Applying Seccomp Profiles from OCI Registries in CRI-O

Seccomp is a feature in the Linux kernel that allows the sandboxing of process privileges by limiting userspace system calls into the kernel. Kubernetes can apply seccomp profiles to pods and containers; however, distributing the seccomp profiles to the nodes creates a huge problem. In this blog post, we will discuss how CRI-O (a Kubernetes container runtime) solves this problem by applying seccomp profiles from OCI registries.

Distributing Seccomp Profiles in Kubernetes

In Kubernetes, seccomp profiles are typically applied from a local path. For example:

apiVersion: v1
kind: Pod
metadata:
 name: pod
spec:
 containers:
 - name: container
   image: nginx:1.25.3
   securityContext:
     seccompProfile:
       type: Localhost
       localhostProfile: nginx-1.25.3.json

The nginx-1.25.3.json profile has to be in the root directory for the kubelet, plus the seccomp directory. If the profile location is not reachable, the runtime will fail to create the container.

CRI-O’s solution

CRI-O has added new annotations that allow users to specify seccomp profiles for containers or pods via OCI artifacts. These new annotations are:

• seccomp-profile.kubernetes.cri-o.io/CONTAINER for a specific container
• seccomp-profile.kubernetes.cri-o.io/POD for every container within a pod
• seccomp-profile.kubernetes.cri-o.io/POD or seccomp-profile.kubernetes.cri-o.io/CONTAINER for a whole container image

CRI-O will respect these annotations if they are allowed to be used and if the workload is not set to Unconfined; otherwise, the value from the securityContext is effective.

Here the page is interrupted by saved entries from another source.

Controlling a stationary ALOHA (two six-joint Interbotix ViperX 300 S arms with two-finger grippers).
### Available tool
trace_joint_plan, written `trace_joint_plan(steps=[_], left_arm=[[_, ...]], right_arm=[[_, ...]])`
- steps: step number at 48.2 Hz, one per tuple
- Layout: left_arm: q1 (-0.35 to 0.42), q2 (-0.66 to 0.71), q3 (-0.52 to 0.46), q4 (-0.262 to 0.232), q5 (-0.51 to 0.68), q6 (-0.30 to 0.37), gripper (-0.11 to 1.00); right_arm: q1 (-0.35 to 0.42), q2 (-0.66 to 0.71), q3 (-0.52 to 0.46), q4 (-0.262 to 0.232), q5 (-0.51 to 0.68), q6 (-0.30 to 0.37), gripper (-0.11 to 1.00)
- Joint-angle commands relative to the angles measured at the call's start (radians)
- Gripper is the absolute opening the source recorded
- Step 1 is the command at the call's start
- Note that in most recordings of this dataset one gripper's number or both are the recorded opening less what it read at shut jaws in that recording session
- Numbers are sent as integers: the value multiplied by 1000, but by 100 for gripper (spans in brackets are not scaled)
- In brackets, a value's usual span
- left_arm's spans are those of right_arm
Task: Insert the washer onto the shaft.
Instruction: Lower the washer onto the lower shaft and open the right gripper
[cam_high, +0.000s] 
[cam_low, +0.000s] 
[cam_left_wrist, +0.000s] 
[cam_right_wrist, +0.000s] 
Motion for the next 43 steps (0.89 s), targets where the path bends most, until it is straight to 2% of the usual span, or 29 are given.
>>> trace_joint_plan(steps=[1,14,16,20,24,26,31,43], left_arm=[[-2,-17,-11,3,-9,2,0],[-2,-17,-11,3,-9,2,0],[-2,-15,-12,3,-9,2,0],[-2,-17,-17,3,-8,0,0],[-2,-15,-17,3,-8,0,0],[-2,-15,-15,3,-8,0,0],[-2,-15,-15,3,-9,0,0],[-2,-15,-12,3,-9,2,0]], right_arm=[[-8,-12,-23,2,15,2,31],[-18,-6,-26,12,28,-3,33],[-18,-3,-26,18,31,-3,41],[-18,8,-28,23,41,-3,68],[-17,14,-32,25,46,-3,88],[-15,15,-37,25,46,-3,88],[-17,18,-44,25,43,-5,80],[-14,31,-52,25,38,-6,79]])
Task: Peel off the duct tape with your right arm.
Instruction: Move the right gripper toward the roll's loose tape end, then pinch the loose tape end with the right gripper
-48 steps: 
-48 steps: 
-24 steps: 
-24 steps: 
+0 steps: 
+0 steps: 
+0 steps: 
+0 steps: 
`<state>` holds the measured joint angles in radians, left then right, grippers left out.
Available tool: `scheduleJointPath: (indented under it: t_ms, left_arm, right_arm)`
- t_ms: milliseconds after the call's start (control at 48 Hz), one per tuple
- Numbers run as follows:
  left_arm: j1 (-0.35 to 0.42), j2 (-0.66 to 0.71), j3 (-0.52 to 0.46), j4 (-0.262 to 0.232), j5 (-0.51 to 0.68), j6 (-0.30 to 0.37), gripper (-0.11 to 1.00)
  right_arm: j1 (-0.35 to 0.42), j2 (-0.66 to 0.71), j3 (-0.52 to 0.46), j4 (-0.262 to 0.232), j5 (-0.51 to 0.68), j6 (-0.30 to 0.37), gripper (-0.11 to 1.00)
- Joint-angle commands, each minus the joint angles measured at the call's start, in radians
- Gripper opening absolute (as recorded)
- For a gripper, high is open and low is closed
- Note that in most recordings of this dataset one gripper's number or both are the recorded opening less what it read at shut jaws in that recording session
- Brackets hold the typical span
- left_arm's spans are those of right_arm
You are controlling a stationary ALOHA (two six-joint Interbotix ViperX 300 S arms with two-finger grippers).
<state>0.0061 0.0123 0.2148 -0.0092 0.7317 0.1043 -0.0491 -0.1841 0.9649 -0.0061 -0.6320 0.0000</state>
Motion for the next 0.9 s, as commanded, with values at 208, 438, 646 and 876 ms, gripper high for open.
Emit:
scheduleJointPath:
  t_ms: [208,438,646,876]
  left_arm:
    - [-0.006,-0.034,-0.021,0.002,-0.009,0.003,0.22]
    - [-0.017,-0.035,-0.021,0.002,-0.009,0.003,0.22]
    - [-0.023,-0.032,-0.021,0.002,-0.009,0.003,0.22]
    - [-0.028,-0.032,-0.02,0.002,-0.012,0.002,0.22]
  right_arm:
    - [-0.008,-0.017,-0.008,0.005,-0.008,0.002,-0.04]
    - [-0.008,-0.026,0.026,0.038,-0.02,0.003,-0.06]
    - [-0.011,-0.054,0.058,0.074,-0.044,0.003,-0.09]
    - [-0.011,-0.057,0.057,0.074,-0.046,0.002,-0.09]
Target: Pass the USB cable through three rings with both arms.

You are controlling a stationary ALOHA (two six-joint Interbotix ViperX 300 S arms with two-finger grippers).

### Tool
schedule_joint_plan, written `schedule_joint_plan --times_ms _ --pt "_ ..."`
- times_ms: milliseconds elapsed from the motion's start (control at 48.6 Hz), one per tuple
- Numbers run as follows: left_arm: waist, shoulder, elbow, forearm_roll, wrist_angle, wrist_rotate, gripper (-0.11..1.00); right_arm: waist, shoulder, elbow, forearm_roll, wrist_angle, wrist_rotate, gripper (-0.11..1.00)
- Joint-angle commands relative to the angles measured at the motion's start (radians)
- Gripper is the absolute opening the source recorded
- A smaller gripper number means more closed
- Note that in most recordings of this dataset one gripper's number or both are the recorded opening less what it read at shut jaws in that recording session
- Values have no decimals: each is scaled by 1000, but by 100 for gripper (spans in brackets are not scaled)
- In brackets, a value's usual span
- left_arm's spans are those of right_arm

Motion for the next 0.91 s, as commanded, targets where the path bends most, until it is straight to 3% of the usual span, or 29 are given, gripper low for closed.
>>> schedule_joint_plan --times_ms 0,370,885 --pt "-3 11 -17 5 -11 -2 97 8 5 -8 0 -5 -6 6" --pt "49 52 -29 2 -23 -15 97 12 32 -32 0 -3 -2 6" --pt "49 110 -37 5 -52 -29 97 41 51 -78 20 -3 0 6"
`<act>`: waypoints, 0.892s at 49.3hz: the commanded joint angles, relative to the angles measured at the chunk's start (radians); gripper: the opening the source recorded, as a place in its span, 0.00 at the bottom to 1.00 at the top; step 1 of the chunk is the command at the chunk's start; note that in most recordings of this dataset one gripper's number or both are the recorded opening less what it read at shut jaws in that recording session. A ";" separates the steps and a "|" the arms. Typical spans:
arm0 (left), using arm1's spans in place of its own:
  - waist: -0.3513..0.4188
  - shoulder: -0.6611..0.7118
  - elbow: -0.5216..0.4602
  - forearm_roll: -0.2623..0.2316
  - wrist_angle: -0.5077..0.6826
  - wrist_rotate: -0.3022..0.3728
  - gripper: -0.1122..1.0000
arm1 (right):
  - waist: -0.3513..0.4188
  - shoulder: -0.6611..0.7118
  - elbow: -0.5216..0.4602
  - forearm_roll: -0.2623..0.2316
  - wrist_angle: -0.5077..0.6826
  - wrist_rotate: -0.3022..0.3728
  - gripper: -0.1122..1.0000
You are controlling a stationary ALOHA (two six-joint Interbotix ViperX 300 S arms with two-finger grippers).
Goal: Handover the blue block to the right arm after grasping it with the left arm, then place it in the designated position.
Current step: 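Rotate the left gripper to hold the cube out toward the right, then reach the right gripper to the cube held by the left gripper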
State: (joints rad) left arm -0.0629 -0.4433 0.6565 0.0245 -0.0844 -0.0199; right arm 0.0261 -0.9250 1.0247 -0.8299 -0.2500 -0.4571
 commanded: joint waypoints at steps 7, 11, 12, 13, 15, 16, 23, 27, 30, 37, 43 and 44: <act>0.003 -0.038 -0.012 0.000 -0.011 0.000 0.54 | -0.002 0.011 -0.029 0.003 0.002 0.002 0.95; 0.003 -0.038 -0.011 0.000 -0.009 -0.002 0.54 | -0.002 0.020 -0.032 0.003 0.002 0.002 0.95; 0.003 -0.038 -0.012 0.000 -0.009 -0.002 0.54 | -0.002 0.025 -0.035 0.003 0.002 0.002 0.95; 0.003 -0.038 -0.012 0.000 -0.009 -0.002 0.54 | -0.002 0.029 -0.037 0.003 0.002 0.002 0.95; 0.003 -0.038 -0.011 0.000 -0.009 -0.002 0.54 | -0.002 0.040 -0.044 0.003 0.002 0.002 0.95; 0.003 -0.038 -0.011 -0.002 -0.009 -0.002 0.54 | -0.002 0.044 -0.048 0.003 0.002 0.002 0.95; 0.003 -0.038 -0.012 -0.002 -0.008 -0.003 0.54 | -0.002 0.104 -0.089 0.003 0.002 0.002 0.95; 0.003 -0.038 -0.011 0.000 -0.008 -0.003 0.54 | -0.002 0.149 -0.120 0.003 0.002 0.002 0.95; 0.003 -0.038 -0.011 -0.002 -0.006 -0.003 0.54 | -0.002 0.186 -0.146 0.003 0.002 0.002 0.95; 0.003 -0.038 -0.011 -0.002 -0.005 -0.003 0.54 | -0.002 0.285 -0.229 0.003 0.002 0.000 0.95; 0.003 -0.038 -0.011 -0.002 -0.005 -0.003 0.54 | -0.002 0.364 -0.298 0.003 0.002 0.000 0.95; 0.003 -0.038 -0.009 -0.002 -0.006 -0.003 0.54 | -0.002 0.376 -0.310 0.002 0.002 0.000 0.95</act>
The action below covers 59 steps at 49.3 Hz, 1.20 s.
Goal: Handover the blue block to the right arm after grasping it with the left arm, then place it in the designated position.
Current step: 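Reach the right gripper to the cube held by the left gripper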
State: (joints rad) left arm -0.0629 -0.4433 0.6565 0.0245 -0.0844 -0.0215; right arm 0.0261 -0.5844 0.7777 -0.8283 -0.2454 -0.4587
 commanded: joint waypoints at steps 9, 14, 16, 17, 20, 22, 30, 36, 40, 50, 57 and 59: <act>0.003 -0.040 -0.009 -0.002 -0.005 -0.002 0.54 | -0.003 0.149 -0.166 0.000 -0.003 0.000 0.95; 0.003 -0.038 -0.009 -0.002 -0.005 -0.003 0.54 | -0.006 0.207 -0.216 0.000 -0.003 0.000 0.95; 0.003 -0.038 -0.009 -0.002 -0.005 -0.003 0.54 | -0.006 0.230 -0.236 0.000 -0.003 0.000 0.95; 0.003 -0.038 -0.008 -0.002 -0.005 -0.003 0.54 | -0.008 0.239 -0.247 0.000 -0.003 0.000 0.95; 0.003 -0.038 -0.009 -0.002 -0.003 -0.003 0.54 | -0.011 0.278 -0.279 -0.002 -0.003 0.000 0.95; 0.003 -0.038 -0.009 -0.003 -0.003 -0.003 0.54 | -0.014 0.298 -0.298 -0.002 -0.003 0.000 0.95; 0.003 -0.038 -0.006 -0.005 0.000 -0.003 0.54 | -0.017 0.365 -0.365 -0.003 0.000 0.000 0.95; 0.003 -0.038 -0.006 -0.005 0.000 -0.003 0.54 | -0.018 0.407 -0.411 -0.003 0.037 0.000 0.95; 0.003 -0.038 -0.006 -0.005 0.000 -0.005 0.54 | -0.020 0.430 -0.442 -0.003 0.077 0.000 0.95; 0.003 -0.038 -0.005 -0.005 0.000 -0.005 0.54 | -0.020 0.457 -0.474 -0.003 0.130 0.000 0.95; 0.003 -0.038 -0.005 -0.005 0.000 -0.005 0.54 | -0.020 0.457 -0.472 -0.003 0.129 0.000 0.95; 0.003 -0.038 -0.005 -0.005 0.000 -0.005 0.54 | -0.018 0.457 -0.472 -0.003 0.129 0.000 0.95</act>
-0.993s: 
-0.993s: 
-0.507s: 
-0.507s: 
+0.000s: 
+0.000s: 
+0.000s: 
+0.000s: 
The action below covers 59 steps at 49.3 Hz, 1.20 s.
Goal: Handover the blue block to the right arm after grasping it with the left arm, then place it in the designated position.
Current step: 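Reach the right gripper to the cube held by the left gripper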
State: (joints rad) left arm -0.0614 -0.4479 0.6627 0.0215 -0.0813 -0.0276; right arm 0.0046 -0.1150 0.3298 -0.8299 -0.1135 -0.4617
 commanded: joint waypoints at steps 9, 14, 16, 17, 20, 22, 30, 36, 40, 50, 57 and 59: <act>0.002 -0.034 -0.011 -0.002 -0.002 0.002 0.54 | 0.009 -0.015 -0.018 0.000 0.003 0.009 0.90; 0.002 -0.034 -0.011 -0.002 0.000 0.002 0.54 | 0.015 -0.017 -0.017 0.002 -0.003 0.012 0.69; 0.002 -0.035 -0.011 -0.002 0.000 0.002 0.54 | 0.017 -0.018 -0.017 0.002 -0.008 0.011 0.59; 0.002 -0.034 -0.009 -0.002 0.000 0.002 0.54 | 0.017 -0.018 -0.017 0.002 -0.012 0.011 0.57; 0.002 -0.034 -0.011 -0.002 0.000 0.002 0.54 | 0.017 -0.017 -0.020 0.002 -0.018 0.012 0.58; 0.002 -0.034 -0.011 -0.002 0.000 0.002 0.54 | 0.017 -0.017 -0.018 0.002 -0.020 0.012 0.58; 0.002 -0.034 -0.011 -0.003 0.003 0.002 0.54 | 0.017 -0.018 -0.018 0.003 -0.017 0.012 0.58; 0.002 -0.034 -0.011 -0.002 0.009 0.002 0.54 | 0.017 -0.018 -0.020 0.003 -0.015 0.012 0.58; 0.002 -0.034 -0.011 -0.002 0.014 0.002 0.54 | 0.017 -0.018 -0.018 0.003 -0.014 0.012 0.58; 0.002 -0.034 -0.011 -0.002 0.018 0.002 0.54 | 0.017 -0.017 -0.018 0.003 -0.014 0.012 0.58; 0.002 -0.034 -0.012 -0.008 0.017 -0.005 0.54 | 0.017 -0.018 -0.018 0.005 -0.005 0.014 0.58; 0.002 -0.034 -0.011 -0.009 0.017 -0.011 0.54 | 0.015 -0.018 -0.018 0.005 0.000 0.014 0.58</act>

OCI Artifacts as Seccomp Profiles

To use an OCI artifact as a seccomp profile, you can specify it in the pod annotation:

apiVersion: v1
kind: Pod
metadata:
 name: pod
annotations:
 seccomp-profile.kubernetes.cri-o.io/POD: quay.io/crio/seccomp:v2
spec: ...

The quay.io/crio/seccomp:v2 image has a seccomp.json file that contains the content of the actual profile. You can use ORAS or Skopeo to see the contents of the image.

Configuring CRI-O

For CRI-O to utilize the annotation, you will need to add it to the runtime configuration array of allowed annotations. You could do so using a drop-in configuration file.

Applying Seccomp Profiles

After CRI-O is configured, the seccomp profile can be applied to a given container or the whole pod by using the annotation. For example:

apiVersion: v1
kind: Pod
metadata:
 name: pod
annotations:
 seccomp-profile.kubernetes.cri-o.io/container: quay.io/crio/seccomp:v2
spec:
 containers:
 - name: container
   image: nginx:1.25.3

Using the seccomp annotation, CRI-O will pull the OCI artifact and apply the seccomp profile to the container.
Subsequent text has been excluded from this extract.